'''
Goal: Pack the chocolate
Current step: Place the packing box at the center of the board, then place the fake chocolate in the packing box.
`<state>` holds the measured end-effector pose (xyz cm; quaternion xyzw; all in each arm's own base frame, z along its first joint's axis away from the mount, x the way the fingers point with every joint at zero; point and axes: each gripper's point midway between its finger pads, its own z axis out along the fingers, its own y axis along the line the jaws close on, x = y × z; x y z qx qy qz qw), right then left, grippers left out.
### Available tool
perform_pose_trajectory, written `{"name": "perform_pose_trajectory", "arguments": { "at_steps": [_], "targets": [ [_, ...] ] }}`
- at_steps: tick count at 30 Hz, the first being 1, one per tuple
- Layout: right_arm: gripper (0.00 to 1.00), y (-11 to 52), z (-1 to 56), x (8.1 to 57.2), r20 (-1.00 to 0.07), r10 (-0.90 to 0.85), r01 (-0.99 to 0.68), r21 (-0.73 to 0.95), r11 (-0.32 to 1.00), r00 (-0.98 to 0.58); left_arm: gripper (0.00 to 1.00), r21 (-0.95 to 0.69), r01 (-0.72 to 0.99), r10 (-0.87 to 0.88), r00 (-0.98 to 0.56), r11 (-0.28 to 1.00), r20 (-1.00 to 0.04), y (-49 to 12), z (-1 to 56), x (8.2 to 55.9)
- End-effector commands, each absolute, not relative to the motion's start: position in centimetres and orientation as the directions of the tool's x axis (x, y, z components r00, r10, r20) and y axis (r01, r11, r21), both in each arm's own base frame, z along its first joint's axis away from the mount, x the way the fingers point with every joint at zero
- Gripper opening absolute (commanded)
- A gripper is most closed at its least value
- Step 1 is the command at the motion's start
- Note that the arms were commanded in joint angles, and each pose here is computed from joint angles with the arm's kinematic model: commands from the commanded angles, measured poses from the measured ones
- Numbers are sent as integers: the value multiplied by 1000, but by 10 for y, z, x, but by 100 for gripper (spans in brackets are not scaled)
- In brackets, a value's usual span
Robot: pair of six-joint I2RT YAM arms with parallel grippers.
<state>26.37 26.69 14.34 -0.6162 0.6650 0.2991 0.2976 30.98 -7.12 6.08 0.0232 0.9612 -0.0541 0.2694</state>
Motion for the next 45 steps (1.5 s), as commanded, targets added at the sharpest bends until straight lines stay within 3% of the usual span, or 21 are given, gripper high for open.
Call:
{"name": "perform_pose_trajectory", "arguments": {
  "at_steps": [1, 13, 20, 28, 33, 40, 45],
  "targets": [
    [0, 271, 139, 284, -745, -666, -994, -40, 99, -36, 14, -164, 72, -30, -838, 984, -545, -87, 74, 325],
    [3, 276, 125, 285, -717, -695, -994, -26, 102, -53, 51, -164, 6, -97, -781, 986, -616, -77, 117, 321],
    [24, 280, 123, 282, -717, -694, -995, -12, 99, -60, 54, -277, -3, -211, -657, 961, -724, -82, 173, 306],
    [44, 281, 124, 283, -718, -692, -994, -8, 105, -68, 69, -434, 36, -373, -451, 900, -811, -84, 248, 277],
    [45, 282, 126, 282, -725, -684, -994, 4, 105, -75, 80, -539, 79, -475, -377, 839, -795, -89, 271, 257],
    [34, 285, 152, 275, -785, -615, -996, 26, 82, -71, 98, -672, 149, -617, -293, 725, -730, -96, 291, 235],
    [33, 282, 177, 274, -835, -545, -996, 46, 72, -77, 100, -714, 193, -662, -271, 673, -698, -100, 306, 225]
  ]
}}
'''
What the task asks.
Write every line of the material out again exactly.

Reply.
Goal: Pack the chocolate
Current step: Place the packing box at the center of the board, then place the fake chocolate in the packing box.
`<state>` holds the measured end-effector pose (xyz cm; quaternion xyzw; all in each arm's own base frame, z along its first joint's axis away from the mount, x the way the fingers point with every joint at zero; point and axes: each gripper's point midway between its finger pads, its own z axis out along the fingers, its own y axis along the line the jaws close on, x = y × z; x y z qx qy qz qw), right then left, grippers left out.
### Available tool
perform_pose_trajectory, written `{"name": "perform_pose_trajectory", "arguments": { "at_steps": [_], "targets": [ [_, ...] ] }}`
- at_steps: tick count at 30 Hz, the first being 1, one per tuple
- Layout: right_arm: gripper (0.00 to 1.00), y (-11 to 52), z (-1 to 56), x (8.1 to 57.2), r20 (-1.00 to 0.07), r10 (-0.90 to 0.85), r01 (-0.99 to 0.68), r21 (-0.73 to 0.95), r11 (-0.32 to 1.00), r00 (-0.98 to 0.58); left_arm: gripper (0.00 to 1.00), r21 (-0.95 to 0.69), r01 (-0.72 to 0.99), r10 (-0.87 to 0.88), r00 (-0.98 to 0.56), r11 (-0.28 to 1.00), r20 (-1.00 to 0.04), y (-49 to 12), z (-1 to 56), x (8.2 to 55.9)
- End-effector commands, each absolute, not relative to the motion's start: position in centimetres and orientation as the directions of the tool's x axis (x, y, z components r00, r10, r20) and y axis (r01, r11, r21), both in each arm's own base frame, z along its first joint's axis away from the mount, x the way the fingers point with every joint at zero
- Gripper opening absolute (commanded)
- A gripper is most closed at its least value
- Step 1 is the command at the motion's start
- Note that the arms were commanded in joint angles, and each pose here is computed from joint angles with the arm's kinematic model: commands from the commanded angles, measured poses from the measured ones
- Numbers are sent as integers: the value multiplied by 1000, but by 10 for y, z, x, but by 100 for gripper (spans in brackets are not scaled)
- In brackets, a value's usual span
Robot: pair of six-joint I2RT YAM arms with parallel grippers.
<state>26.37 26.69 14.34 -0.6162 0.6650 0.2991 0.2976 30.98 -7.12 6.08 0.0232 0.9612 -0.0541 0.2694</state>
Motion for the next 45 steps (1.5 s), as commanded, targets added at the sharpest bends until straight lines stay within 3% of the usual span, or 21 are given, gripper high for open.
Call:
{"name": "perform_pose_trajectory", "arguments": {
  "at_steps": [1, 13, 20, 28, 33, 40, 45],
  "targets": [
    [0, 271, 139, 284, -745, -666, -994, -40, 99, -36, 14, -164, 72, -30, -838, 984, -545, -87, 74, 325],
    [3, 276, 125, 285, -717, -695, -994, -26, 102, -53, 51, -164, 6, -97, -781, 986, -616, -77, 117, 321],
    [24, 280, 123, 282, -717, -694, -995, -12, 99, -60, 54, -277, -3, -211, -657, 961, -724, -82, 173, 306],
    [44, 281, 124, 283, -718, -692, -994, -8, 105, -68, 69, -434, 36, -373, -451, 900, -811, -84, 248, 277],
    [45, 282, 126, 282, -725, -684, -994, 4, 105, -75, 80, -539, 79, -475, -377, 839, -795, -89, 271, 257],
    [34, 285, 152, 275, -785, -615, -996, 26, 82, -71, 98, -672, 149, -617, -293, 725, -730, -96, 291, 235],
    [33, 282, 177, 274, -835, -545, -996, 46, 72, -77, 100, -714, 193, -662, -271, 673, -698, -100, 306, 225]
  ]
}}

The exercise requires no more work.